El cerco se estrecha cada vez más, y amenaza con asfixiarnos si no nos tomamos la situación con estoica paciencia. Parecía que el covid daba un respiro, aun sin perder del horizonte la llegada de la segunda ola requeteanunciada -o tercera o lo que sea, porque las cuentas no están claras ni en esto ni en casi nada-; y todos, instituciones y particulares nos lanzamos a hacer proyectos con la vana esperanza de que mal que bien salieran a flote. Pero la cosa no pasó de espejismo. Y aquí nos hallamos de nuevo, con el paso cambiado y los sueños rotos. El subidón constante de los contagios y lo que es todavía más preocupante, la amenaza de sobresaturación de los hospitales, que podría poner nuestras vidas más todavía en jaque de lo que ya están, ha aconsejado a las autoridades autonómicas dar otra dolorosa vuelta de tuerca a las restricciones que quizá se debería haber dado antes. Porque lo cierto es que nadie deseaba más recortes de horarios y libertades, por no hablar del fatídico toque de queda que con solo escuchar la expresión se te ponen los pelos de punta, pero se les veía venir y, con distintos grados de resignación, estaban asumidos como medida necesaria para frenar el avance incontrolado del virus al menos en lo que esté en nuestras lavadísimas manos. Y así andamos, con el corazón en un puño y todo el cuerpo encerrado en casa de diez de la noche a siete de la mañana.
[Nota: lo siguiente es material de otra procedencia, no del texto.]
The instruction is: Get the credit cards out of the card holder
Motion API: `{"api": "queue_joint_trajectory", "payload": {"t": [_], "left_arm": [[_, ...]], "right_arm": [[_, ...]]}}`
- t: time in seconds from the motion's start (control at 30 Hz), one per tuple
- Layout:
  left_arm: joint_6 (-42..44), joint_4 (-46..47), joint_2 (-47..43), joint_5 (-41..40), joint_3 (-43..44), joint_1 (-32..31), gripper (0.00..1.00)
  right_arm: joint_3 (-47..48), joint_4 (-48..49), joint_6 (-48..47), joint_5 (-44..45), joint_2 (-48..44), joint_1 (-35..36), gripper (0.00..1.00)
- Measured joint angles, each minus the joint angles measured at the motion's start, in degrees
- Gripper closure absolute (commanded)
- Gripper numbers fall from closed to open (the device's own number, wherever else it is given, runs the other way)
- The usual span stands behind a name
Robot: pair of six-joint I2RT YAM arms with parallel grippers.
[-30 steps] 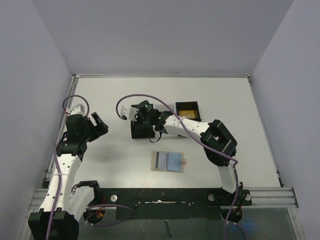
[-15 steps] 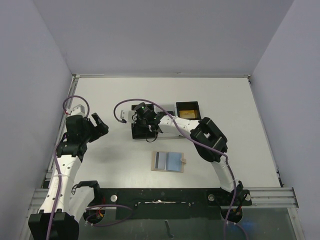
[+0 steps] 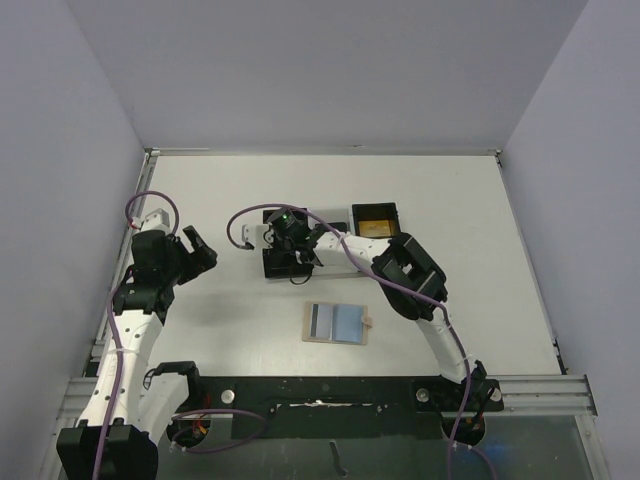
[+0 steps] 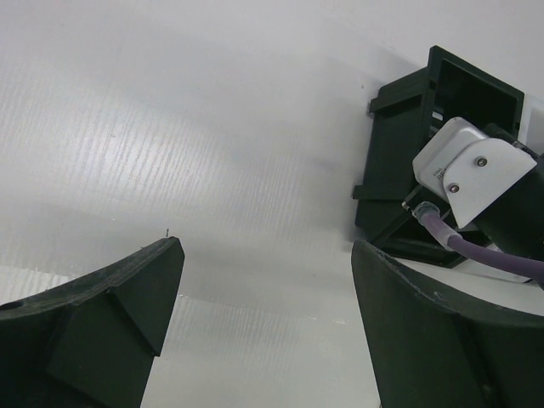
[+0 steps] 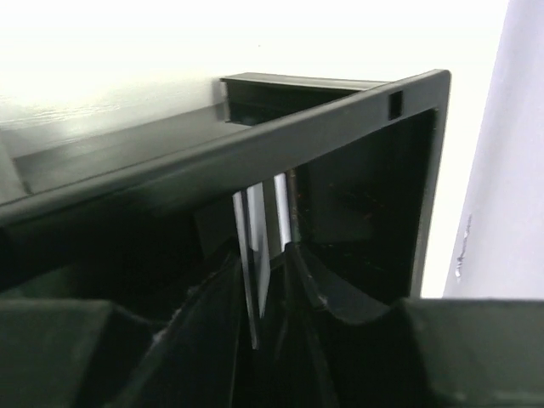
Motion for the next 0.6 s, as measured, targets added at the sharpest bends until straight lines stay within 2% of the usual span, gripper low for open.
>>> {"api": "queue_joint_trajectory", "payload": {"t": [0.07,0.13,0.6], "left_arm": [[0.0,0.0,0.0,0.0,0.0,0.0,0.2],[0.0,0.0,0.0,0.0,0.0,0.0,0.2],[0.0,0.2,0.0,0.5,-0.1,0.0,0.2]], "right_arm": [[0.0,0.8,-0.3,0.1,0.0,0.0,0.58],[0.0,1.7,-0.2,-0.1,0.0,-0.1,0.54],[0.0,3.1,3.1,-1.6,-0.2,-1.0,0.4]]}}
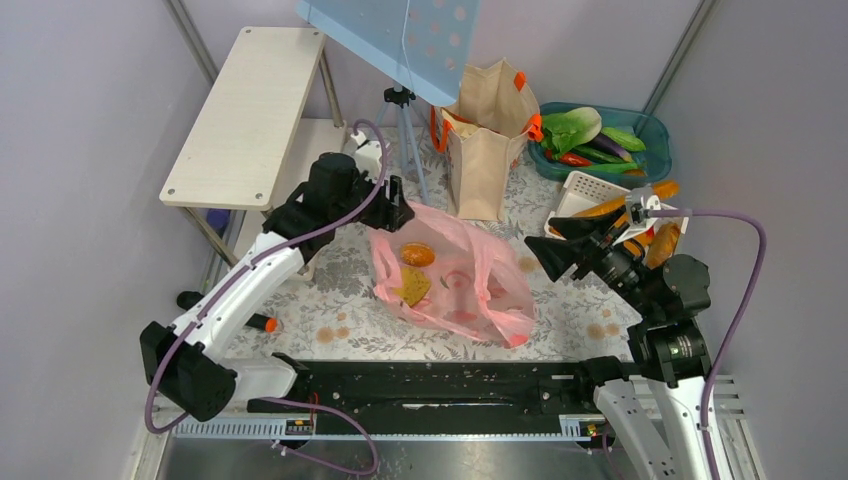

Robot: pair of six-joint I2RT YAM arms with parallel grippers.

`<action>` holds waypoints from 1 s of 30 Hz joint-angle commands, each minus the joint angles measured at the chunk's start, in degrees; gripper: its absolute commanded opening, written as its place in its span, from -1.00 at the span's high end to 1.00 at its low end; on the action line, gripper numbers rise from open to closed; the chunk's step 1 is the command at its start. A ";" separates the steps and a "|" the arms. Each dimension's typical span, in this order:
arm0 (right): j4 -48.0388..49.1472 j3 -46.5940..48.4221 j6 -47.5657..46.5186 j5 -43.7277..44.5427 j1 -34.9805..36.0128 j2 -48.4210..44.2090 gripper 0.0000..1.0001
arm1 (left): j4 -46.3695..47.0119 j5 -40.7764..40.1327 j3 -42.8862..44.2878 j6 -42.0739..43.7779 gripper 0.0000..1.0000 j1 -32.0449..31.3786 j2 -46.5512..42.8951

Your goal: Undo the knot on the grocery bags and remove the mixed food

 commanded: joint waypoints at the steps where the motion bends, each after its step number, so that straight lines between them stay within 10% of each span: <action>1: -1.37 1.02 0.02 -3.67 1.03 -0.56 -0.65 | -0.85 -4.55 1.26 0.07 -0.48 -0.22 -5.59; 5: -1.55 0.58 -0.36 -2.81 1.33 0.44 -0.61 | -4.42 -9.10 -0.88 -3.07 -0.98 -1.19 -11.74; 15: -2.16 0.21 -6.59 9.49 13.10 5.56 -0.55 | -14.61 -19.67 -6.24 -11.54 -0.98 -10.10 -18.37; 30: 2.05 6.66 -14.81 21.54 40.03 18.67 -0.53 | -4.43 -14.54 -14.86 -11.27 -0.93 -5.86 -12.39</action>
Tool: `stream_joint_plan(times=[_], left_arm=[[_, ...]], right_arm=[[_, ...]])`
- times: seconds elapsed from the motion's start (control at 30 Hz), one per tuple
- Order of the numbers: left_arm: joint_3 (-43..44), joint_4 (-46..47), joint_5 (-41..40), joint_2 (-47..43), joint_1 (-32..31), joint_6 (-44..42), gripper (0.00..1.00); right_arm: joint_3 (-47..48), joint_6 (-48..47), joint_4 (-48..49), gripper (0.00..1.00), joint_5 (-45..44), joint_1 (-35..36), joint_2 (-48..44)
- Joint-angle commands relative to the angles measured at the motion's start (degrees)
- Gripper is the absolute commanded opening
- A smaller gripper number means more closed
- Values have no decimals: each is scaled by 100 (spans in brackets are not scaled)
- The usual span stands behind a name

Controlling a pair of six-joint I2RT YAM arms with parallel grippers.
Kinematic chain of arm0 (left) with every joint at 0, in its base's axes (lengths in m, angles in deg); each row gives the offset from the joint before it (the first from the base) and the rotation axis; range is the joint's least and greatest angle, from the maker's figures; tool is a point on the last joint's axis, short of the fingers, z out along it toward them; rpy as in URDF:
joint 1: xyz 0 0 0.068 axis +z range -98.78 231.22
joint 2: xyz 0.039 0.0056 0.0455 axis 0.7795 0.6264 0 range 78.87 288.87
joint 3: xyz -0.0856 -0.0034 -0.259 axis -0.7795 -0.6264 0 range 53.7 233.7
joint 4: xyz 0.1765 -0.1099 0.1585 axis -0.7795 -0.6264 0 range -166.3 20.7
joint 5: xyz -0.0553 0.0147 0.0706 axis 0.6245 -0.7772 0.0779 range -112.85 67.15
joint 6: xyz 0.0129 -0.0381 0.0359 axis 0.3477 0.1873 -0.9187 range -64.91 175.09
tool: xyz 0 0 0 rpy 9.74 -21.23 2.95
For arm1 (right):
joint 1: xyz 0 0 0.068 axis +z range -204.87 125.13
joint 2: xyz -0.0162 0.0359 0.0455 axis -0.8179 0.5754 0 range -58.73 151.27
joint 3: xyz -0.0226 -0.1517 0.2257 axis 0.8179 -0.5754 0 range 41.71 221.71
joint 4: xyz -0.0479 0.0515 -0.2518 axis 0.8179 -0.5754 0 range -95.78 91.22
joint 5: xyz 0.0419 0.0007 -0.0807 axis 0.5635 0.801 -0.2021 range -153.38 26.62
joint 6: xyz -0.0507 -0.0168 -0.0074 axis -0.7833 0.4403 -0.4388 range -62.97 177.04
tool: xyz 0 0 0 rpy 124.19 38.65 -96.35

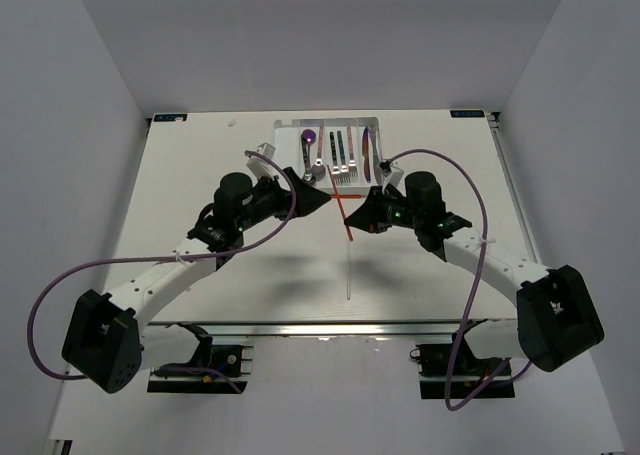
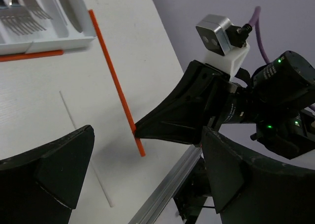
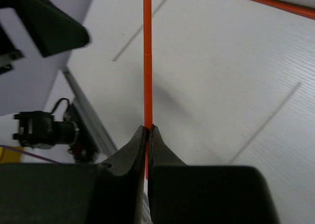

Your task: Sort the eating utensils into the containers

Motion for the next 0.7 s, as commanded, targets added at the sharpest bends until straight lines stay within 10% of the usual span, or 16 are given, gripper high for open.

Ayer me llevé un buen susto al encontrar una carta en mi buzón, porque en estos tiempos on line ya no se recibe ni propaganda; solo tarjetitas publicitarias de los cerrajeros, una constancia que ahora que lo pienso lo mismo está relacionada con los cerrojazos. En fin, el caso es que después de respirar hondo ante la sorpresa rasgué el sobre con desasosiego creciente, tras reparar en el membrete estampado en él: Ministerio de Derechos Sociales y Agenda 2030. Malo, malo, pensé, a ver dónde he metido la pata o qué me quita esta vez el Gobierno. Y sí, la misiva del Instituto de Mayores, firmada por el jefazo máximo, era para dar cuenta de una pérdida -además de la pérdida de la autoestima, al recordarme solemnemente mi condición de jubilada y por tanto de vejestorio-. Se me anunciaba en términos empáticos y casi cariñosos del tipo “sé que usted comprende sobradamente…” -que ya es decir tratándose de un comunicado oficial- que de momento me cuide y me olvide de viajar con el Imserso. La explicación, sensata y lógica aunque fastidie el tono condescendiente que se aplica a la ancianidad, viene a ser que con tanto confinamiento perimetral como nos aflige no está el patio para viajes. Y mucho menos si eres muy mayor -bueno, conste que yo no lo soy tanto, pero el documento es un modelo común que no entiende de sutilezas- y hasta sin traspasar la puerta de tu piso puedes caer fulminado por un quítame allá esas pajas.

La verdad es que ante el panorama desolador que nos rodea en lo sanitario, lo económico y lo personal, a mí la carta del Imserso me habría resultado hasta entrañable si no fuera porque, contando con buenas palabras a los abuelos que no pueden viajar por cuenta del Estado sin que ninguno se haya planteado hacerlo, adivinas en ella un tufillo electoral que, fuera de campaña como estamos, resulta todavía más sospechoso. Ignoro si los hosteleros y comerciantes han recibido otra carta de consuelo por quedarse sin el negocio de la vejez, pero si es así seguro que a ellos no les habrá parecido tan afectuosa.